Namun ketika Keano tengah menunggu kedatangan bodyguard suruhan Leonor, malah si bocah tengik yang muncul dibalik pintu apartemenya. Lengkap dengan tampang hidup segan mati enggan dan sebuah koper hitam di belakangnya. Seperti akan bepergian jauh.
Keano cukup terkejut.
"Mau apa?" Keano memperhatikan Jevas dari atas kebawah, berusaha menilai penampilan bocah itu.
"Menurut Anda?" Wajah Jevas berubah datar, nadanya masih mencerminkan rasa tidak suka. Keano diam-diam terhibur melihat tingak si bocah tengik.
"Kau ingin pindahan keluar negri? Baik sekali ingin mengucap pamit dengan repot-repot padaku. Jadi mau kemana? Prancis? Italia? Mesir? Atau Indonesia? Kudengar makanan di Indonesia menarik." Keano berkata cepat seperti seorang tour guide. Sama sekali tak memberi kesempatan pada orang di depannya untuk bicara. Jevas sudah tak tahan lagi, ia langsung mendorong Keano agar tubuhnya bisa masuk kedalam apartemen. Tapi sebelum benar-benar menginjakkan kaki di dalamnya, pergelangan tangan Jevas di cekal erat oleh Keano.
"Mau apa?" Keano sudah jengah melihat tingkah kurang sopan Jevas. Hei! Dia masuk kedalam apartemennya tanpa permisi. Itu menganggu privasi Keano yang selama ini dia jaga.
"Apa tuan Aristide tidak memberitahu mu, paman?" tanya Jevas malas.
"Hah? Maksudmu?" Wajah tampan Keano terperangah, antara tidak paham dan rasa heran yang tinggi.
"Tak kusangka, pria cerdas macam Keano Aristide bisa terlihat dungu juga." Jevas menghempaskan tangan Keano, lalu mencoba masuk secara paksa walau harus mendorong tubuh jangkung Keano lagi.
Lagi-lagi Keano menghentikan Jevas di tempat. Kali ini pria itu terlihat cukup marah dan tersinggung. Ups, Jevas tak mengira akan jadi seperti itu sekarang.
"Mau apa kau bocah?! Ini masih jam sembilan pagi dan kau sudah berkeliaran. Menganggu orang pula. Kau ini punya sopan santun tidak?" Keano menatap dingin wajah manis Jevas. Kedua tangannya mencengkeram bahu si bocah tengik penuh penekanan. Jevas sedikit meringis.

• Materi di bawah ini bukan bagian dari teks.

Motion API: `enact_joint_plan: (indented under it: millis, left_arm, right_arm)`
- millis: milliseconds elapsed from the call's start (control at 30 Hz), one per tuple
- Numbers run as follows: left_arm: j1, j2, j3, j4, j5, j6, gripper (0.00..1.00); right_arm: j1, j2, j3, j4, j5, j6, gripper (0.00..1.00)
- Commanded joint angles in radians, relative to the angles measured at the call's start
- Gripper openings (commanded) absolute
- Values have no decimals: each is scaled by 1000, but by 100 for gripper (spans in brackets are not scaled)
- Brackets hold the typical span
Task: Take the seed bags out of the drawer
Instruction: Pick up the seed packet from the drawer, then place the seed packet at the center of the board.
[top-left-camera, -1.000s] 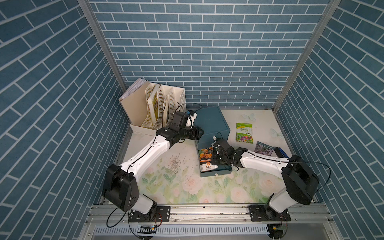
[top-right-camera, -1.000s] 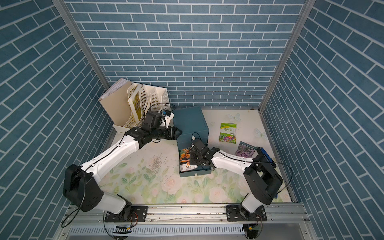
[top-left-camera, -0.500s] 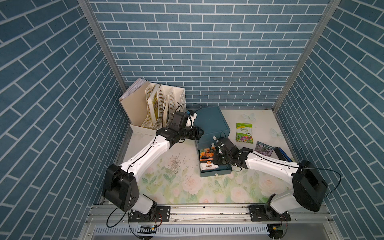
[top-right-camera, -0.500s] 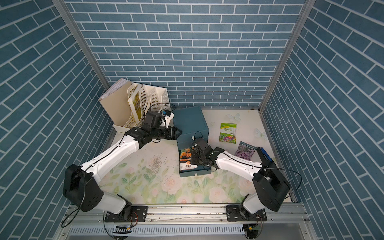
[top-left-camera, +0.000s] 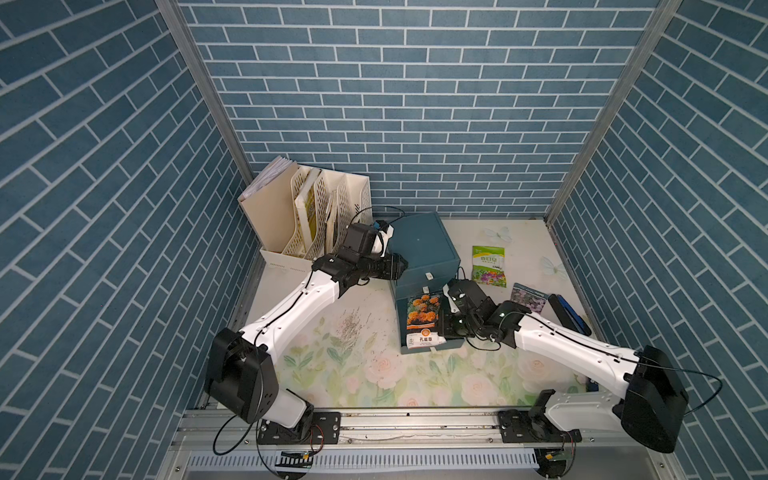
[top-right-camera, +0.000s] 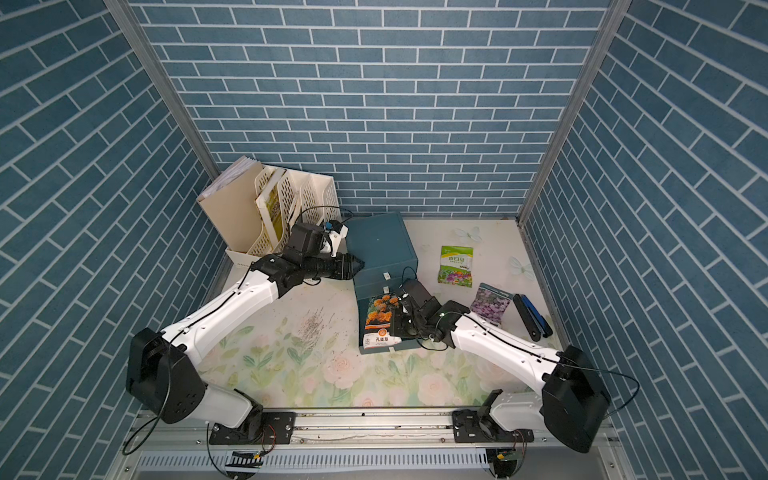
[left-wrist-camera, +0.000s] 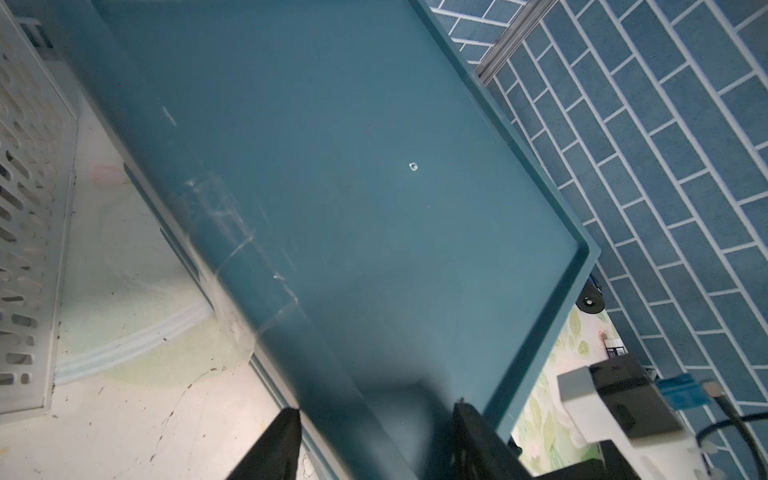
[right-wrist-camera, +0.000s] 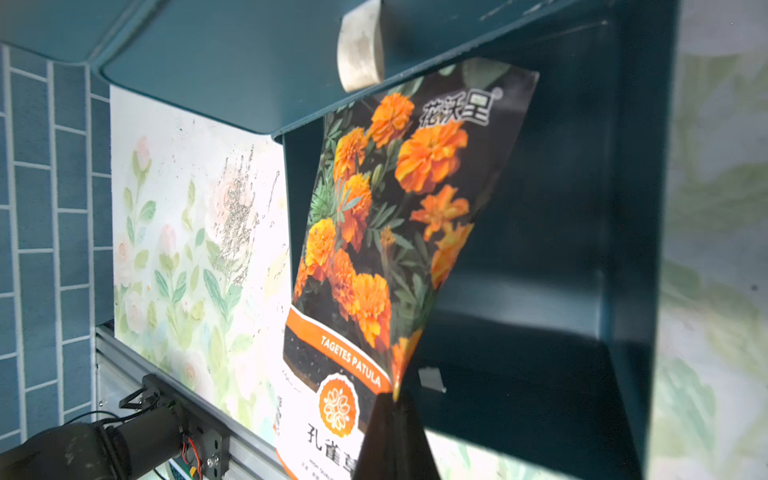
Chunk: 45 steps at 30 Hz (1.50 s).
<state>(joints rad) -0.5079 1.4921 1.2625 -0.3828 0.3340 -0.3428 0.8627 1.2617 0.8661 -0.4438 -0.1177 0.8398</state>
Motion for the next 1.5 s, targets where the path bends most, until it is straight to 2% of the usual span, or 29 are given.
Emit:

Tenaga Keano tidak bisa diremehkan. Jevas sangsi kalau kenyataannya Keano itu jauh lebih kuat daripadanya.
"Paman ingin membunuh bodyguard mu sendiri? Awawaw!" ringisan Jevas terdengar keras saat tak sengaja kedua tangan Keano lebih kuat mencengkeram, terlalu kuat sebab Keano terkejut mendengar penuturan Jevas.
"Jadi kau bodyguard-nya?" Keano melepas bahu Jevas lalu menatap bocah di depannya meminta penjelasan.

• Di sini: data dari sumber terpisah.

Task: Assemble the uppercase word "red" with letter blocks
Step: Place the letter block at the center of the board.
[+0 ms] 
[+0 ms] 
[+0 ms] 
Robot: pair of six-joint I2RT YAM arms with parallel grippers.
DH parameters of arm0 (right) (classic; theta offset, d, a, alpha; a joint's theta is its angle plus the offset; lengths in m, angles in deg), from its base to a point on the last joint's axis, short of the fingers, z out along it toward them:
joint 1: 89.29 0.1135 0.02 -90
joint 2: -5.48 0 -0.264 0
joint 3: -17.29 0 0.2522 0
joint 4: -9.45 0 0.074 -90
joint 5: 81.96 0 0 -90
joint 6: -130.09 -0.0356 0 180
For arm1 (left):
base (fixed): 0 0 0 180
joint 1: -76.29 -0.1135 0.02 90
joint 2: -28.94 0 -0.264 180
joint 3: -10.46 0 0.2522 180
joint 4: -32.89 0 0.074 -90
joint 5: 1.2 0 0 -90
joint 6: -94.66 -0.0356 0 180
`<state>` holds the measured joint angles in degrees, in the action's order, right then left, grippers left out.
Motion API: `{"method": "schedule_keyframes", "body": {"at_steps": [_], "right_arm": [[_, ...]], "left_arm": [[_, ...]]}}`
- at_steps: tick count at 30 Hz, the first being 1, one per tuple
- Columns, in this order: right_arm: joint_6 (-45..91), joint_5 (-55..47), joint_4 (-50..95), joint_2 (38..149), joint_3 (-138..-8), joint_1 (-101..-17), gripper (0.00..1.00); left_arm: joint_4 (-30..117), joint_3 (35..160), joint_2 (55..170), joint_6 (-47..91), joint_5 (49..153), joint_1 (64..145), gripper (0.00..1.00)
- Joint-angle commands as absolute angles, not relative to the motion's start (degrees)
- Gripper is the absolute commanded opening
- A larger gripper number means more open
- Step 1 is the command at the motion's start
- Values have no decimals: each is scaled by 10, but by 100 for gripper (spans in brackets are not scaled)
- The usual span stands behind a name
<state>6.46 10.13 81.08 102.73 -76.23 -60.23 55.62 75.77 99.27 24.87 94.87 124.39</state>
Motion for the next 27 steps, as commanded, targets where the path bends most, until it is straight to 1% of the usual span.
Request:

"Iya. Aku yang disuruh menjadi pengawal mu untuk enam bulan kedepan."
Air muka Keano menampakan raut berpikir. Jevas menunggu. Dengan malas dan rasa tidak sabaran.
"SMA-mu bagaimana?"
Jevas meradang. Dia dikira anak SMA. Bersyukur saja tidak dikira anak SMP seperti waktu dia jalan-jalan ke taman bermain bersama para koki restoran ayahnya sebagai acara pelepasan Jevas dari bekerja di Restoran; tugas itu membuat Jevas harus berhenti dari pekerjaannya. Sangat disayangkan memang. Argh! Yang lebih penting Jevas tak terima disangka masih anak ingusan. Dia sudah besar. Sudah dewasa. Sudah umur dua puluh tiga tahun.
KAMU SEDANG MEMBACA
My Criminal Boy ✔
Teen Fiction"My criminal boy, you can't run from me"-Keano Aristide ------------------------------------------------------------- Hello... Saya kembali dengan sebuah ide baru hahahaha :v lagi...temanya itu b x b dengan nuansa berbeda. Yang berminat silahkan bac...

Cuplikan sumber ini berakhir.